Posted July 18, 2016 by rssygrey

A wave of significant accounting standard setting has created heavy compliance burdens that many company finance departments are struggling to handle.
 
A wave of significant accounting standard setting has created heavy compliance burdens that many company finance departments are struggling to handle.

Just 37% of more than 140 companies surveyed by KPMG LLP said they are on the right track in their implementation of the new revenue recognition standard issued by FASB and the International Accounting Standards Board (IASB), which takes effect at the beginning of 2018 for public companies.

Meanwhile, new lease accounting requirements have companies attempting a challenging process of locating all their lease agreements and extracting data points from them that haven’t been necessary for accounting in the past.

This is a challenge because more than two-thirds (68%) of companies surveyed by PwC and commercial real estate services and investment firm CBRE have used spreadsheets as their primary system for tracking leases, and 84% currently abstract key terms from their lease agreements manually.

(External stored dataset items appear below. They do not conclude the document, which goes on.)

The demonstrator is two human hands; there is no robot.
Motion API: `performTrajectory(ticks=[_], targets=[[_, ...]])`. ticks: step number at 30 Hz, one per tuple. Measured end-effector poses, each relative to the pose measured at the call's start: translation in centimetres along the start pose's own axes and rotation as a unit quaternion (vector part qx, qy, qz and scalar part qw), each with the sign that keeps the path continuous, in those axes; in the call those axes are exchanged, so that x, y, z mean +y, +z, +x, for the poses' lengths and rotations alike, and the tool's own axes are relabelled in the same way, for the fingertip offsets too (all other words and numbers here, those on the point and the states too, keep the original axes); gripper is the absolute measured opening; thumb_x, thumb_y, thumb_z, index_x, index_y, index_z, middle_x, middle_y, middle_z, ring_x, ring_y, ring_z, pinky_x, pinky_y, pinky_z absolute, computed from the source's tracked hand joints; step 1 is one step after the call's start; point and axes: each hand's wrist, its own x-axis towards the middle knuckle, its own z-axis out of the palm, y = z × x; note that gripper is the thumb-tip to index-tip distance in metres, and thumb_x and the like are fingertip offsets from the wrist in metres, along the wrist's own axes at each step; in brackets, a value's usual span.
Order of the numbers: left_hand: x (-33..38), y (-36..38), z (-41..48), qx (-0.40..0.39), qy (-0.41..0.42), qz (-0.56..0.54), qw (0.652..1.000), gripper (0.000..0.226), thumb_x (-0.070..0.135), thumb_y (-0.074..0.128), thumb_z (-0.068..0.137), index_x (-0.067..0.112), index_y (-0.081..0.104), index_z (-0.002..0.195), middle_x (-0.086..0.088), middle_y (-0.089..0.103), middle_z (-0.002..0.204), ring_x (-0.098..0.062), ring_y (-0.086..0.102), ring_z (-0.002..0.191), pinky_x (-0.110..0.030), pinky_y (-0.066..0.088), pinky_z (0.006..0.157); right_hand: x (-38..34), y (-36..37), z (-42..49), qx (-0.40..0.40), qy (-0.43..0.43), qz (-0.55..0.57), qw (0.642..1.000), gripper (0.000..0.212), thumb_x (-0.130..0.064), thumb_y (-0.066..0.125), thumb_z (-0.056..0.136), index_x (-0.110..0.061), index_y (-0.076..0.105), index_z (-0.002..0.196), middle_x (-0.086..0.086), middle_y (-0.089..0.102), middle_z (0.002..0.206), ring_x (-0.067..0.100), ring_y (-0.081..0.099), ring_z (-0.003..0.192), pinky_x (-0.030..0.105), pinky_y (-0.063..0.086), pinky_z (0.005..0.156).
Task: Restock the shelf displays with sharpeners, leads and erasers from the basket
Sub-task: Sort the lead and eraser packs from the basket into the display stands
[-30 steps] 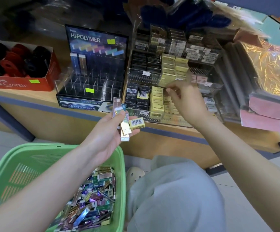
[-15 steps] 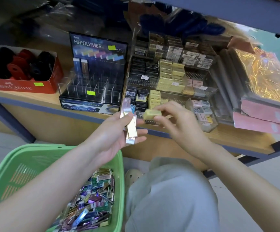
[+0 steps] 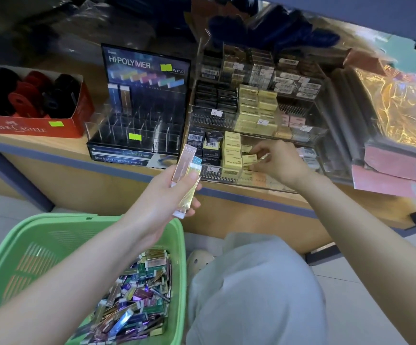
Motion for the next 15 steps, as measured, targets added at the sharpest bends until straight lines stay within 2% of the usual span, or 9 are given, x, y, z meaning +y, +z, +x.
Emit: performTrajectory(ticks=[2, 6, 10, 15], targets=[[-0.3, -0.3, 0.0, 0.009, -0.012, -0.020, 1.000, 0.020, 0.028, 0.047, 0.098, 0.015, 0.057, 0.109, -0.001, 0.060, 0.086, -0.013, 0.054, 0.061, -0.026, 0.044, 0.056, 0.2, 0.1, 0.4, 0.003, -0.012, -0.001, 1.000, 0.027, -0.015, 0.074, 0.082, -0.011, 0.063, 0.106, 0.006, 0.061, 0.098, 0.018, 0.058, 0.084, 0.023, 0.041, 0.071], [-0.4, -0.3, 0.0, 0.009, -0.035, -0.083, 0.996, 0.017, 0.011, 0.039, 0.099, 0.012, 0.053, 0.110, -0.006, 0.059, 0.086, -0.016, 0.053, 0.061, -0.025, 0.044, 0.051, 0.8, 0.2, 0.9, 0.014, -0.026, -0.029, 0.999, 0.025, -0.023, 0.076, 0.080, -0.013, 0.069, 0.102, 0.004, 0.065, 0.093, 0.019, 0.062, 0.089, 0.033, 0.052, 0.084], [-0.7, -0.5, 0.1, 0.018, -0.030, -0.074, 0.997, 0.015, 0.012, 0.039, 0.101, 0.017, 0.054, 0.103, -0.007, 0.061, 0.088, -0.018, 0.051, 0.063, -0.030, 0.041, 0.058, 0.7, 0.4, 1.2, 0.043, -0.051, -0.057, 0.996, 0.026, -0.021, 0.078, 0.077, -0.008, 0.073, 0.100, 0.007, 0.069, 0.094, 0.016, 0.059, 0.083, 0.030, 0.051, 0.082], [-1.3, -0.9, 0.4, 0.015, -0.015, -0.049, 0.999, 0.014, 0.017, 0.042, 0.100, 0.021, 0.054, 0.107, -0.004, 0.062, 0.094, -0.013, 0.057, 0.064, -0.028, 0.049, 0.063, 0.4, 1.2, 1.3, 0.057, -0.040, -0.035, 0.997, 0.022, -0.020, 0.079, 0.077, -0.009, 0.074, 0.096, 0.005, 0.070, 0.091, 0.015, 0.061, 0.082, 0.028, 0.051, 0.079]])
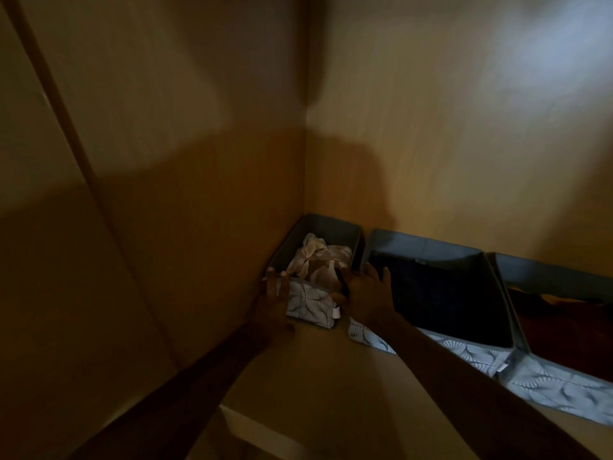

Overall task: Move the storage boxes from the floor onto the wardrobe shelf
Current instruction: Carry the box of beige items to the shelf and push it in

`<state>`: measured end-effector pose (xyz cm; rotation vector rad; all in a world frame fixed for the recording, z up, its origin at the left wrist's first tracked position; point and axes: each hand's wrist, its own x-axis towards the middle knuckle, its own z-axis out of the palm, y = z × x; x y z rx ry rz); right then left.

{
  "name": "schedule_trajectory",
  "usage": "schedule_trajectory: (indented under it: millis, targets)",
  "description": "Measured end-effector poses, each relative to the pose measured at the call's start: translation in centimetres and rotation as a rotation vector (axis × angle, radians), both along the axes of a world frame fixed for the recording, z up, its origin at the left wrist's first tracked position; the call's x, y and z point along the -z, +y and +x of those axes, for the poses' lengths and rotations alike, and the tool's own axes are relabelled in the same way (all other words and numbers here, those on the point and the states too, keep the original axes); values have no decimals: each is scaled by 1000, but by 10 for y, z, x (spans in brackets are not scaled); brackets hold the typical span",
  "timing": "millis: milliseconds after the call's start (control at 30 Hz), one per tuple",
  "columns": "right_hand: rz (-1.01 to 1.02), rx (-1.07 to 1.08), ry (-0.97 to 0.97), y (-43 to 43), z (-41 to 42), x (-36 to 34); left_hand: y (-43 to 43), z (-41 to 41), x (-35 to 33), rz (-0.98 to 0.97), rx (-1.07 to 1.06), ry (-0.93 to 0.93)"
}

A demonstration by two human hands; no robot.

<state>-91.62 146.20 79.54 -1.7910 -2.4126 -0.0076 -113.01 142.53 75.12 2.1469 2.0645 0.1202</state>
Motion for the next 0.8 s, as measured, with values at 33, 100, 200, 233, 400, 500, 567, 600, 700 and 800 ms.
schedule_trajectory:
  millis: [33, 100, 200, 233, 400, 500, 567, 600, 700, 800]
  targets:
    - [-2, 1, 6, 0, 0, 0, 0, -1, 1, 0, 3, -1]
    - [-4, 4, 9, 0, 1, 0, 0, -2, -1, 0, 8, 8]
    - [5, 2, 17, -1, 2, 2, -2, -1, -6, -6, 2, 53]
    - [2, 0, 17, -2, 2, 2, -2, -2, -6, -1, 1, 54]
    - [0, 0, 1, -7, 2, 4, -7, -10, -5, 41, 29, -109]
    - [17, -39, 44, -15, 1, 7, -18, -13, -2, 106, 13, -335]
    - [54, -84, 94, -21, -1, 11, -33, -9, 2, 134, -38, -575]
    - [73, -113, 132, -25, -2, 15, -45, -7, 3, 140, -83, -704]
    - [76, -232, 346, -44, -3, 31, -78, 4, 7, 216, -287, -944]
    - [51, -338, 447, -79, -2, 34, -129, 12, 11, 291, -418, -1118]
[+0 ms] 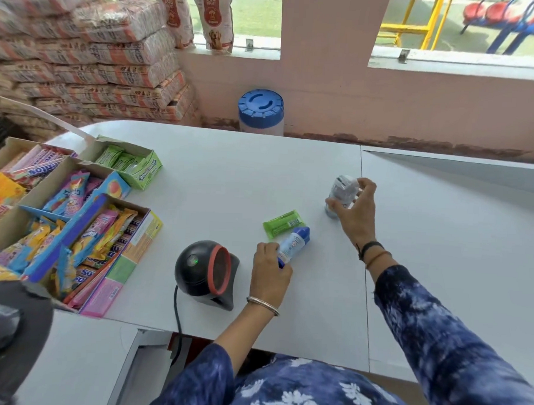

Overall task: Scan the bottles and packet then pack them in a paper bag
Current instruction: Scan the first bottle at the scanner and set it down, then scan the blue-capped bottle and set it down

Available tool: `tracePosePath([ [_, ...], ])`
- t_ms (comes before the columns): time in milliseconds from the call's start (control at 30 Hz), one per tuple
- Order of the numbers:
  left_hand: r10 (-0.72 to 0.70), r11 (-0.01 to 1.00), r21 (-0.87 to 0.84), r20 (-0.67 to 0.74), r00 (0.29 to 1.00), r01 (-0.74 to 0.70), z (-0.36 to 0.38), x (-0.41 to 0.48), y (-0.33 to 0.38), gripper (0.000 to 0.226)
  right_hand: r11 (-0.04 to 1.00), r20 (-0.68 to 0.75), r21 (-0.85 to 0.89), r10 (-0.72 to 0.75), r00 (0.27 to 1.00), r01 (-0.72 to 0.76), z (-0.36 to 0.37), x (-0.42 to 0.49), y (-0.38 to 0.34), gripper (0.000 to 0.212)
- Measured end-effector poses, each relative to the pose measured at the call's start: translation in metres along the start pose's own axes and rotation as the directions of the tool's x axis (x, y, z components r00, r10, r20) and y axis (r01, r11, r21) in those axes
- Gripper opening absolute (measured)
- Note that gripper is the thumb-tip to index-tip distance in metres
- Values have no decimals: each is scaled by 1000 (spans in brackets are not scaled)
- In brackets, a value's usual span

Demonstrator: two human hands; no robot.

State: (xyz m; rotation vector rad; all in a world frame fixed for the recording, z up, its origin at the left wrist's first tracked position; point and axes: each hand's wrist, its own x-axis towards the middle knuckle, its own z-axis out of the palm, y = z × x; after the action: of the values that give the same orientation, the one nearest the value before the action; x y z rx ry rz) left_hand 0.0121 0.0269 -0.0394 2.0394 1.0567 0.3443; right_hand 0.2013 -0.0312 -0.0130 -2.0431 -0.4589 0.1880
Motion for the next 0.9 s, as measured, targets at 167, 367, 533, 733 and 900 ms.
tracePosePath([
  [167, -216, 909, -384, -95, 972, 164, -1, -17, 14, 30, 996, -114, -68, -57, 992, 49, 12, -59, 1, 44],
  [367, -128, 823, -567, -137, 982, 28, -1, -46, 51, 43, 619, 643, 570, 75, 762, -541, -5, -79, -23, 29],
  [533, 31, 771, -615, -222, 975, -165, -11, -59, 83, 52, 580, 625, 684, -154, 765, -442, -34, -69, -47, 68],
  [733, 16, 682, -716, -191, 981, -151, -20, -67, 91, 49, 603, 572, 710, -195, 797, -362, -44, -73, -61, 57],
  [900, -363, 155, -973, 103, 926, 169, -22, -57, 60, 27, 793, 492, 530, 1, 870, -301, -14, -91, -58, 33],
])
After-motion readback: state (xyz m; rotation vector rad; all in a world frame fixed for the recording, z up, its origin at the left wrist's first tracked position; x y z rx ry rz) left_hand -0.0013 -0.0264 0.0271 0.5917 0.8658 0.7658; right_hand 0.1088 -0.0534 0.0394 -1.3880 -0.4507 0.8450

Finally, financial institutions in particular are affected by separate new standards issued by the IASB and FASB that require replacing the current incurred-loss models with expected-loss accounting for financial instruments. It’s one of the most significant rules changes in financial institution accounting in years.

“It’s a lot of work for what oftentimes are lean financial reporting groups to adopt three potentially heavily impactful standards,” said Sheri Wyatt, CPA, partner for capital markets and accounting advisory services at PwC.

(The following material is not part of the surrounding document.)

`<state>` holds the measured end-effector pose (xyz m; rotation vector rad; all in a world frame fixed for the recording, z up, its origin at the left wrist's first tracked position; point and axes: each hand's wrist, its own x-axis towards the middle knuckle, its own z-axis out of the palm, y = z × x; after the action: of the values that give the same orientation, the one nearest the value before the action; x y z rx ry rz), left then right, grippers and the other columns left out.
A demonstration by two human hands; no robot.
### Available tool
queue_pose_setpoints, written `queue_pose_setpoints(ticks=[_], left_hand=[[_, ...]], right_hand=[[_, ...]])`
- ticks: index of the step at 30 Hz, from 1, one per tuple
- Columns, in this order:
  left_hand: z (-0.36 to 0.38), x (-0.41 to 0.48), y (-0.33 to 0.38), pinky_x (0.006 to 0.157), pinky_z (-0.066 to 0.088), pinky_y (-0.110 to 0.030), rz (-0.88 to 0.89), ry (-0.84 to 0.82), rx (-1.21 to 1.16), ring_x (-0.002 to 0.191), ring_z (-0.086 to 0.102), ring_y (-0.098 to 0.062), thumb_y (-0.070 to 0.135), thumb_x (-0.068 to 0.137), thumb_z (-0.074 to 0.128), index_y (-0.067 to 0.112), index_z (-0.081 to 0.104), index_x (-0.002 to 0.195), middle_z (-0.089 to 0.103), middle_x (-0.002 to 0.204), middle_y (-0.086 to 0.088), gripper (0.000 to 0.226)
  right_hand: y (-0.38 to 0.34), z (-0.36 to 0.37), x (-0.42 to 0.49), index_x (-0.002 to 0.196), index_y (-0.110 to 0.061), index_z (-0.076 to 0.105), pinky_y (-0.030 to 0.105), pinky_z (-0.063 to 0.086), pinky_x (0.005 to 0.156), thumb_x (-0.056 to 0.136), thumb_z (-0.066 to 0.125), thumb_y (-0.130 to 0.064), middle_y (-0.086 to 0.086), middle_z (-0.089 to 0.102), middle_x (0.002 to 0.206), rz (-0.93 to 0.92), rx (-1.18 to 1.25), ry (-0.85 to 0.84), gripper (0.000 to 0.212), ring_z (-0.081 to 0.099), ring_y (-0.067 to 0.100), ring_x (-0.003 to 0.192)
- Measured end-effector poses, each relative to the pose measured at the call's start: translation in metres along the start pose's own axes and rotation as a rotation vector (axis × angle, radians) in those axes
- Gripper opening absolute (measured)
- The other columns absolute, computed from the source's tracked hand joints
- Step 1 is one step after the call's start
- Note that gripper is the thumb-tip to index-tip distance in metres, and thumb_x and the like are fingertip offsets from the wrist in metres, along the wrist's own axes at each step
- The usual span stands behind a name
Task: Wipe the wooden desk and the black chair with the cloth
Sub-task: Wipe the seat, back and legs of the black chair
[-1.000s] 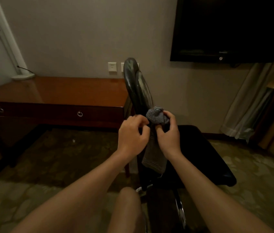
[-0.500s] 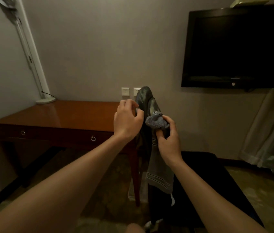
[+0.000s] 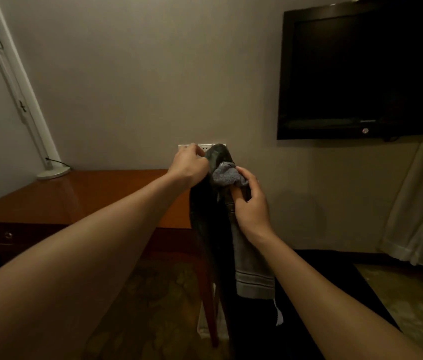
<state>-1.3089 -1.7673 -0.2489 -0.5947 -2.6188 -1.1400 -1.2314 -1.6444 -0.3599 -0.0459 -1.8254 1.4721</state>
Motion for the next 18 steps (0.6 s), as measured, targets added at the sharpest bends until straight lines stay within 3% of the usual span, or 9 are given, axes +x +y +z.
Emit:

The problem starts with revenue recognition, as many companies are behind schedule despite a one-year delay in the effective date that FASB and the IASB announced last year. Seventy-one percent of the KPMG survey respondents are only at the point where they are assessing the accounting impacts of the standard, and an additional 8% haven’t even begun implementation.

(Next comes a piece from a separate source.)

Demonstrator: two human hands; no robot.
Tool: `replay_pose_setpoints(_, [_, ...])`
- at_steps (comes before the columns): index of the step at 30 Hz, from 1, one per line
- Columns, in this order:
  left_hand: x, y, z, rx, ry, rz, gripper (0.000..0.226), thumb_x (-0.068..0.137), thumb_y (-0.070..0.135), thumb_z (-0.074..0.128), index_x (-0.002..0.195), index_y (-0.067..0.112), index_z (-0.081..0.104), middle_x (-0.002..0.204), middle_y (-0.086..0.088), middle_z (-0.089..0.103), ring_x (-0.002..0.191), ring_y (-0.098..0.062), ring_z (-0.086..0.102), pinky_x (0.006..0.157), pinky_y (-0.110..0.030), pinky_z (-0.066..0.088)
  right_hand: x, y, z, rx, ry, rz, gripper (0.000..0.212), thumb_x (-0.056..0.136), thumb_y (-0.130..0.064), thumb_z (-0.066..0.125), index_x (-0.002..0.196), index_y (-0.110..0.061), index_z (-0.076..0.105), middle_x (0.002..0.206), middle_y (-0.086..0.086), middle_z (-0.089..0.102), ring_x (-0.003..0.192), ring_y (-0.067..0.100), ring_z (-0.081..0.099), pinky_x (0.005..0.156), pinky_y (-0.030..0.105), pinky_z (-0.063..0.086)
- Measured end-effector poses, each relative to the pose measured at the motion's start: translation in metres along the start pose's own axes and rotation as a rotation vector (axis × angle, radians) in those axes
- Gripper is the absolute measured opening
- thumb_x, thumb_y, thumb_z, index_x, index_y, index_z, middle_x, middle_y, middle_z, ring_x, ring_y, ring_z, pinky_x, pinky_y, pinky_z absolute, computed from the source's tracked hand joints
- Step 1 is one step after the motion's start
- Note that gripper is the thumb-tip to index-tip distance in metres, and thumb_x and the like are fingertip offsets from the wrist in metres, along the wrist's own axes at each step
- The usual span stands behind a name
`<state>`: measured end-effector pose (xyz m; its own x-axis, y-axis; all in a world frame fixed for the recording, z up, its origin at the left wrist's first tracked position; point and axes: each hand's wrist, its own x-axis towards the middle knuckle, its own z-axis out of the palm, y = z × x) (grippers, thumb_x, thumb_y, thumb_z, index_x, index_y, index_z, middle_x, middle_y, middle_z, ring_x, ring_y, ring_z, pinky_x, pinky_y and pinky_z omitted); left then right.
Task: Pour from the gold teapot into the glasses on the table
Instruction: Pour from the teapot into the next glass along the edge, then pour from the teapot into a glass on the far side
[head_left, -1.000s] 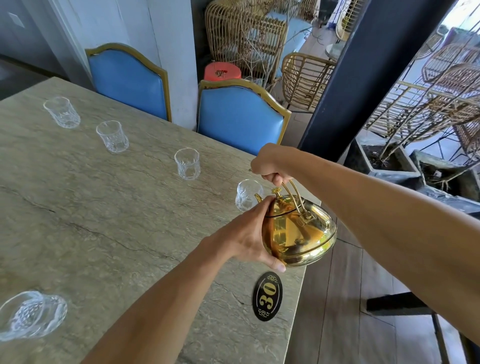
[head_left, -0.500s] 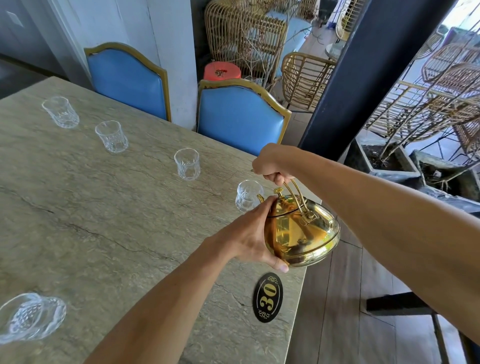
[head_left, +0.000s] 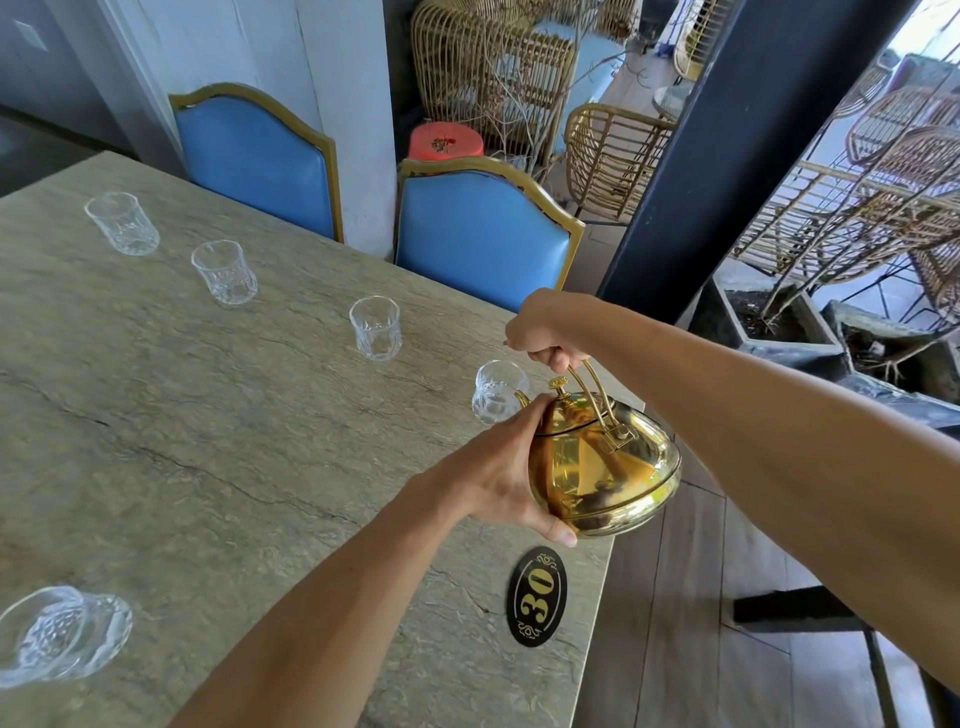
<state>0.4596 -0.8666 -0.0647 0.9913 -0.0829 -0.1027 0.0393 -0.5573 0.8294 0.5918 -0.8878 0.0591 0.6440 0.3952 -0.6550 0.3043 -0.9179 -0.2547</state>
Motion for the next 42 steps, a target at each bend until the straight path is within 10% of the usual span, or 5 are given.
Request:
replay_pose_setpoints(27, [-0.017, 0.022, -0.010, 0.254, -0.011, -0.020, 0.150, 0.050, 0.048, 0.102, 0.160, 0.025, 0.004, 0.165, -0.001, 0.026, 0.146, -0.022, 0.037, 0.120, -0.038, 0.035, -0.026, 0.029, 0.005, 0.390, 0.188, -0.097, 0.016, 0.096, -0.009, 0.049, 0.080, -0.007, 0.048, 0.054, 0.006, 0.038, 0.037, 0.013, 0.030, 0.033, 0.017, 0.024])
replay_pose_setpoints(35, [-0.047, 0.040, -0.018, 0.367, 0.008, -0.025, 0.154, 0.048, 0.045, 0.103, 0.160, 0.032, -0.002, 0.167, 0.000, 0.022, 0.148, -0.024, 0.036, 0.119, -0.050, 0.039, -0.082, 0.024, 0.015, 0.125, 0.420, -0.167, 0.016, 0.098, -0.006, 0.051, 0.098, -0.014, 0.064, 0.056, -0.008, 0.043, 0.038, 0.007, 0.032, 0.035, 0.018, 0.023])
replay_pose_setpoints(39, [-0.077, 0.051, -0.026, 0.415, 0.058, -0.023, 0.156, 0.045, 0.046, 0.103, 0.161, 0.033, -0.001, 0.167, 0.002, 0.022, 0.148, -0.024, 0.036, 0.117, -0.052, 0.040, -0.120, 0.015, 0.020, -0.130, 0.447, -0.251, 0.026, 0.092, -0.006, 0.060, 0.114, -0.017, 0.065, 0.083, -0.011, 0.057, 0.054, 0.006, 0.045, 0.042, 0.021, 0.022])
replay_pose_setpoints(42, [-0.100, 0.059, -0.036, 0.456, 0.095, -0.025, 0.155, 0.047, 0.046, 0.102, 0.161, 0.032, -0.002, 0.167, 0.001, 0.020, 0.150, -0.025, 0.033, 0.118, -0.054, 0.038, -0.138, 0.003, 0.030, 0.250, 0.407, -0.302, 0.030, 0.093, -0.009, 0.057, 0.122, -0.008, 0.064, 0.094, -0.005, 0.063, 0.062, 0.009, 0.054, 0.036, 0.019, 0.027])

This is a concern because almost half of respondents say they will need systems changes—which could be time-consuming. Thirty-seven percent will be implementing changes to existing systems, and 13% will be implementing a new software solution for revenue recognition.

Respondents in the KPMG survey who are not on track in their implementation said they have other competing priorities, are constrained by human resources, or are lacking financial resources.

“Number one, they’re trying to run a business,” said Dean Bell, CPA, KPMG LLP’s advisory leasing leader. “And you have the annual reporting period and the quarterly reporting periods. Then you’re talking about the various initiatives around these accounting standards that are out there. Beyond that, you have a significant number of updates to do with technology. So I think that companies and their leaders are probably somewhat overwhelmed right now.”

Here are six tips that experts say can help ease the burden of these multiple implementations:

Focus on first things first. Revenue recognition is the standard whose implementation date is coming up first, and for many companies, it may be the most challenging of the three standards to implement.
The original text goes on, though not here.